Without omitting anything, copy the data exactly.
SOURCE MATERIAL: Begin
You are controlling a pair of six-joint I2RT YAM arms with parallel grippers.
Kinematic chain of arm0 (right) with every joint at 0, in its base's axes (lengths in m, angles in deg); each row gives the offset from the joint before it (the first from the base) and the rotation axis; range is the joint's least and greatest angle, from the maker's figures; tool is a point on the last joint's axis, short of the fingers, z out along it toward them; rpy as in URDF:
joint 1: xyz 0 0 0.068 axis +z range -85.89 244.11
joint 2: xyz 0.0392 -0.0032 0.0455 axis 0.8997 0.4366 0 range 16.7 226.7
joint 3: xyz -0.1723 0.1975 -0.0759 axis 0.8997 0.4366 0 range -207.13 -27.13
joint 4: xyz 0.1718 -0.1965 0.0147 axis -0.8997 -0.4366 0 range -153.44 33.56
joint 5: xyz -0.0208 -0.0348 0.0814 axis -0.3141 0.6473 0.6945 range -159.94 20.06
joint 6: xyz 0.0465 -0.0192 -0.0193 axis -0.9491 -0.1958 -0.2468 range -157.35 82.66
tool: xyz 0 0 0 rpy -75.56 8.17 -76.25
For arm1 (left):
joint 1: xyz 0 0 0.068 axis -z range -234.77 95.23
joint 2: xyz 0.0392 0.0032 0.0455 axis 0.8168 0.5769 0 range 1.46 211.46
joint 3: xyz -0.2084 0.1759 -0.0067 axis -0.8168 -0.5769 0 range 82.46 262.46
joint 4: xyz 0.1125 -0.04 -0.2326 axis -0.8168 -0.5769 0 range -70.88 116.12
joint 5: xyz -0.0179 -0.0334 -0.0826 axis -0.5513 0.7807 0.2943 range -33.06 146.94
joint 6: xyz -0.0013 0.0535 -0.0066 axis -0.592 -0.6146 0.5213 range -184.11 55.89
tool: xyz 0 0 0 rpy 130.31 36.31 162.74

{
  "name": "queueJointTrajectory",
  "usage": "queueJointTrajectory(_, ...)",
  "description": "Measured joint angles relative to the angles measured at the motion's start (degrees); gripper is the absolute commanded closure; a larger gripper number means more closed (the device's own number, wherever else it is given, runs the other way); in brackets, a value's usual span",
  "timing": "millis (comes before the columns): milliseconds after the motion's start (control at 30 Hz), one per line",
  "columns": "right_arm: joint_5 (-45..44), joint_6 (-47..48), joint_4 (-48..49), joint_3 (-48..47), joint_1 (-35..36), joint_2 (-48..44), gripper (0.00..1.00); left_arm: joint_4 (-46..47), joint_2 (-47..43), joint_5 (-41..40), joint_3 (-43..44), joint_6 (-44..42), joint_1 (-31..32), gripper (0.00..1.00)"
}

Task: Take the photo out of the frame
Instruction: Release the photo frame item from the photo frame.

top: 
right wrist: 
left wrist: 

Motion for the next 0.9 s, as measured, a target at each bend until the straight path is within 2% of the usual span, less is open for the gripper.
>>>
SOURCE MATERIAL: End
OUTPUT BELOW
You are controlling a pair of six-joint I2RT YAM arms with parallel grippers.
Kinematic chain of arm0 (right) with every joint at 0, in its base's axes (lengths in m, angles in deg); each row gives the offset from the joint before it (the first from the base) and the rotation axis; range is the joint's least and greatest angle, from the maker's figures; tool is a point on the last joint's axis, short of the fingers, z out along it toward them; rpy as in URDF:
joint 1: xyz 0 0 0.068 axis +z range -85.89 244.11
joint 2: xyz 0.0392 -0.0032 0.0455 axis 0.8997 0.4366 0 range 16.7 226.7
joint 3: xyz -0.1723 0.1975 -0.0759 axis 0.8997 0.4366 0 range -207.13 -27.13
joint 4: xyz 0.1718 -0.1965 0.0147 axis -0.8997 -0.4366 0 range -153.44 33.56
joint 5: xyz -0.0208 -0.0348 0.0814 axis -0.3141 0.6473 0.6945 range -159.94 20.06
joint 6: xyz 0.0465 -0.0192 -0.0193 axis -0.9491 -0.1958 -0.2468 range -157.35 82.66
tool: xyz 0 0 0 rpy -75.56 8.17 -76.25
For arm1 (left):
joint 1: xyz 0 0 0.068 axis -z range -234.77 95.23
joint 2: xyz 0.0392 0.0032 0.0455 axis 0.8168 0.5769 0 range 1.46 211.46
joint 3: xyz -0.2084 0.1759 -0.0067 axis -0.8168 -0.5769 0 range 82.46 262.46
joint 4: xyz 0.1125 -0.04 -0.2326 axis -0.8168 -0.5769 0 range -70.88 116.12
joint 5: xyz -0.0179 -0.0334 -0.0826 axis -0.5513 0.7807 0.2943 range -33.06 146.94
joint 6: xyz -0.0013 0.0535 -0.0066 axis -0.592 -0.6146 0.5213 range -184.11 55.89
tool: xyz 0 0 0 rpy 130.31 36.31 162.74

{
  "name": "queueJointTrajectory",
  "usage": "queueJointTrajectory(_, ...)",
  "description": "Measured joint angles relative to the angles measured at the motion's start (degrees); gripper is the absolute commanded closure; a larger gripper number means more closed (the device's own number, wherever else it is given, runs the other way); in brackets, a value's usual span",
  "timing": "millis (comes before the columns): milliseconds after the motion's start (control at 30 Hz), one per line",
  "columns": "right_arm: joint_5 (-45..44), joint_6 (-47..48), joint_4 (-48..49), joint_3 (-48..47), joint_1 (-35..36), joint_2 (-48..44), gripper (0.00..1.00); left_arm: joint_4 (-46..47), joint_2 (-47..43), joint_5 (-41..40), joint_3 (-43..44), joint_6 (-44..42), joint_1 (-31..32), gripper (0.00..1.00)"
}

Task: Take the photo out of the frame
Instruction: Release the photo frame item from the photo frame.

top: 
right wrist: 
left wrist: 

Motion for the next 0.9 s, as measured, a target at each bend until the straight path is within 2% of the usual span, less is open for the gripper.
>>>

No additional answer is needed.